# [Problem to solve]
Among the lines of the records, please find those that contain the word "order" and copy them.

Excerpts from a dataset:
------------------------------------------------------------

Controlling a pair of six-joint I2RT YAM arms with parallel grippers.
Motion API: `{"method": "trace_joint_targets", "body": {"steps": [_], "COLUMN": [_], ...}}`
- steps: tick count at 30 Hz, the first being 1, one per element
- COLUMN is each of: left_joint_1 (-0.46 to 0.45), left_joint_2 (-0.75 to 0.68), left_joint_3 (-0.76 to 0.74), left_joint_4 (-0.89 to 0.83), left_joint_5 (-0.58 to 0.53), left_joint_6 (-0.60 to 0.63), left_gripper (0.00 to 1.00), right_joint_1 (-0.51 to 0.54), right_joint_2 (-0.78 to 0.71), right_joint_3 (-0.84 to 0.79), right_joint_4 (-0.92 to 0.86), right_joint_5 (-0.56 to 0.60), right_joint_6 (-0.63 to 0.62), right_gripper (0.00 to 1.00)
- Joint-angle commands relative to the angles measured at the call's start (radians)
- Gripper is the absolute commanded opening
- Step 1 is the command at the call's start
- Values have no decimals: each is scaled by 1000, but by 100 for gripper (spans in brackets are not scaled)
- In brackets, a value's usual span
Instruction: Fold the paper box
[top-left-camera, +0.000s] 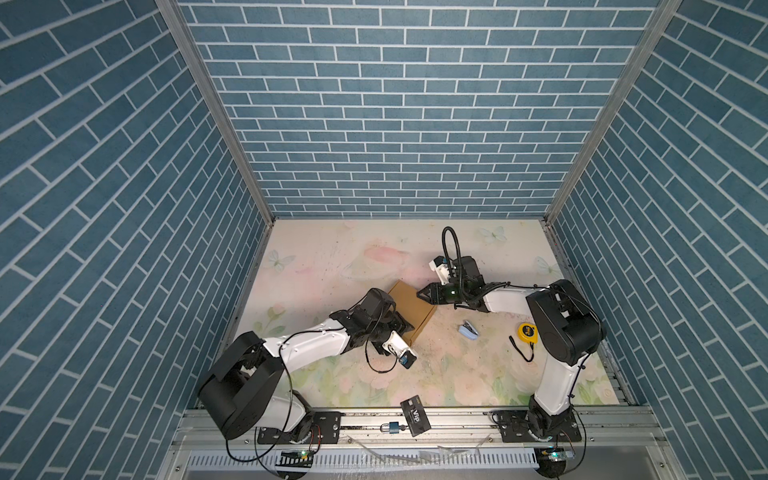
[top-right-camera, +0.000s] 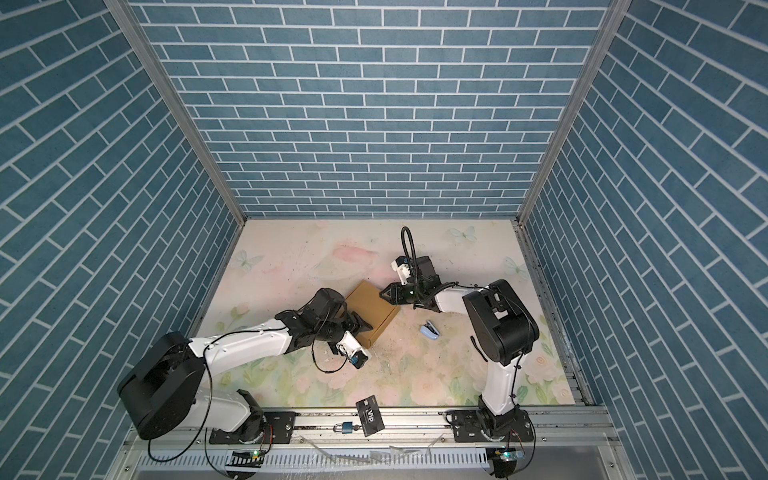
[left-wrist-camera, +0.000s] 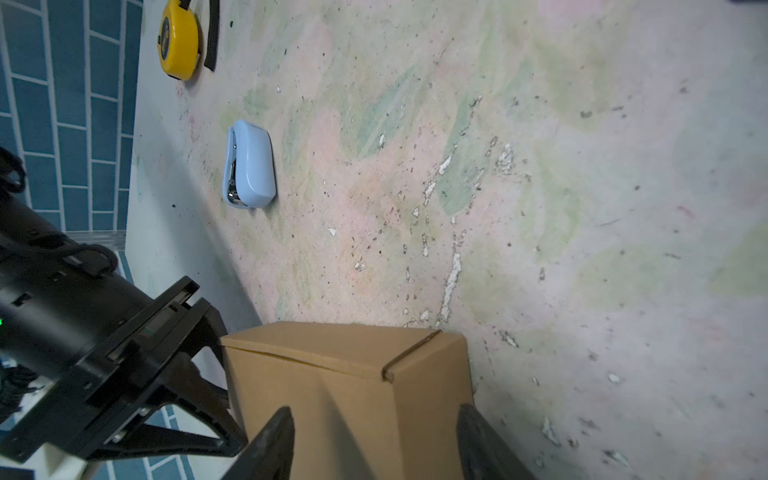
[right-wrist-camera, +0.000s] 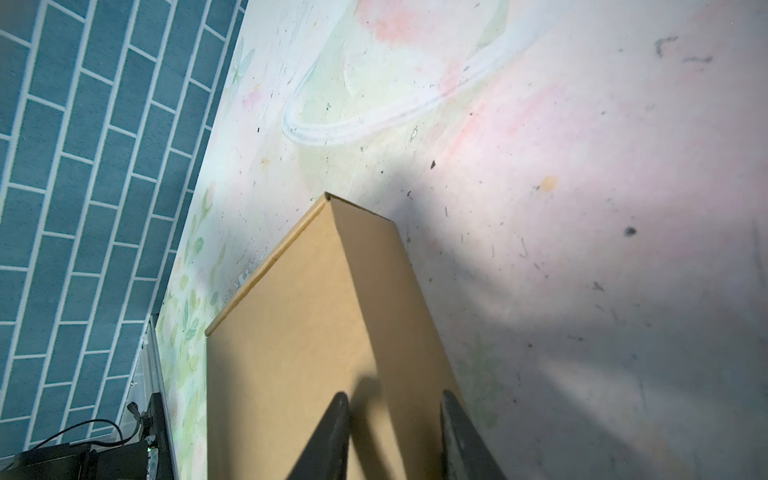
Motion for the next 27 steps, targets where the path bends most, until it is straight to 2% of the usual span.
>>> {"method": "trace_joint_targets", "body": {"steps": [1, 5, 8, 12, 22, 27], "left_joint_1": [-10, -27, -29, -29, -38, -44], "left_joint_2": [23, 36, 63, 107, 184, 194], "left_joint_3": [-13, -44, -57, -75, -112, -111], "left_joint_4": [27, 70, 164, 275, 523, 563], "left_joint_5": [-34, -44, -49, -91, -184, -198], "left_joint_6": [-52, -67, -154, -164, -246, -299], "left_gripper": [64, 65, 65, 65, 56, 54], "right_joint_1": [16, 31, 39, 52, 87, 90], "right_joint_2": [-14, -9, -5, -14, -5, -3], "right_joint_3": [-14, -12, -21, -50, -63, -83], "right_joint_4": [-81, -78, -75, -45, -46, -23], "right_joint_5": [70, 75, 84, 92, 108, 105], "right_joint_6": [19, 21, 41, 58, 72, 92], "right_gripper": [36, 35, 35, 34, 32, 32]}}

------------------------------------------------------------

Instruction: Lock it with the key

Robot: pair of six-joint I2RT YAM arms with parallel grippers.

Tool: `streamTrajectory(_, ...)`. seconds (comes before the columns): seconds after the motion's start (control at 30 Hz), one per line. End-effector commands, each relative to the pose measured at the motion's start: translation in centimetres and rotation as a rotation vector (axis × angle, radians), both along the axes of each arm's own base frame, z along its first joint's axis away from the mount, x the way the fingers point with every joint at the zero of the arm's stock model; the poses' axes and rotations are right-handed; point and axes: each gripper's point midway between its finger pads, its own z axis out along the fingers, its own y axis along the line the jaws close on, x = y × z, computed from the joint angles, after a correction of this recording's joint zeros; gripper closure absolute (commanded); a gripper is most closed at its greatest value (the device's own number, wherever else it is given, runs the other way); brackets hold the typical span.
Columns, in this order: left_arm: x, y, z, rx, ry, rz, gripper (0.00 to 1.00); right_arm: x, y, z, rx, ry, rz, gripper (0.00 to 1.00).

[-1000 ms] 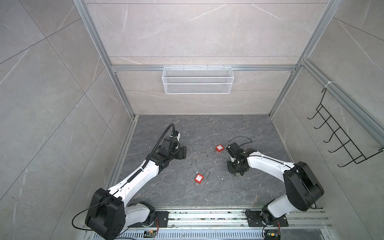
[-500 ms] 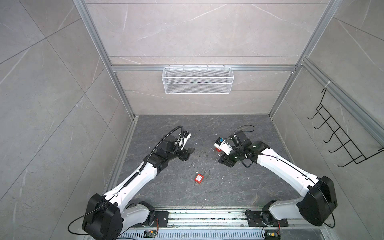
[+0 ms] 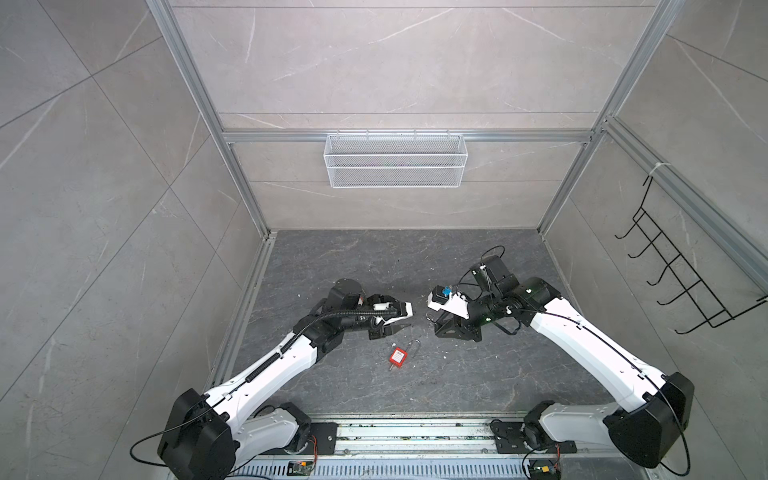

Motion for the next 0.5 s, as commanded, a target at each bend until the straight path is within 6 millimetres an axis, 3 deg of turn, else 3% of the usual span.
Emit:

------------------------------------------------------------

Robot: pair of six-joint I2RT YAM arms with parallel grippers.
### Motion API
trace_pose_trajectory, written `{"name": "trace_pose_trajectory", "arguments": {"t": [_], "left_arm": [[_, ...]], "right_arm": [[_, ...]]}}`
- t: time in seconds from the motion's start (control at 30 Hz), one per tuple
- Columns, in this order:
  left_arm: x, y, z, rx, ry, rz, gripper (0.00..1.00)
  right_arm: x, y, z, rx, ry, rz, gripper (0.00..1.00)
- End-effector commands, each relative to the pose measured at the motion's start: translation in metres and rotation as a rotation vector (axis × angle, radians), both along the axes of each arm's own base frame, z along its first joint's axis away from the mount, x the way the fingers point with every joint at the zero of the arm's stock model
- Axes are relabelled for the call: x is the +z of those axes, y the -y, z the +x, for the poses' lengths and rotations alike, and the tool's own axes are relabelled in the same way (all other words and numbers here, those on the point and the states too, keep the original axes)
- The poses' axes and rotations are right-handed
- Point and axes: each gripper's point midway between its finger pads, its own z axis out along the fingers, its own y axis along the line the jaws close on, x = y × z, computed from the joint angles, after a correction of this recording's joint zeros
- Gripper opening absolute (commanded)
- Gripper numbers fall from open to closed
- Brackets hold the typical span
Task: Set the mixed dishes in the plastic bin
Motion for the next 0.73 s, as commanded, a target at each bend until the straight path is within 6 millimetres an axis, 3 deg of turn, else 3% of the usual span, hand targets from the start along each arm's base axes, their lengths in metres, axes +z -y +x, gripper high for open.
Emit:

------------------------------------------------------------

# [Response]
Columns, in this order: left_arm: x, y, z, rx, ry, rz, gripper (0.00 to 1.00); right_arm: x, y, z, rx, ry, rz, gripper (0.00 to 1.00).
- Columns, in this order:

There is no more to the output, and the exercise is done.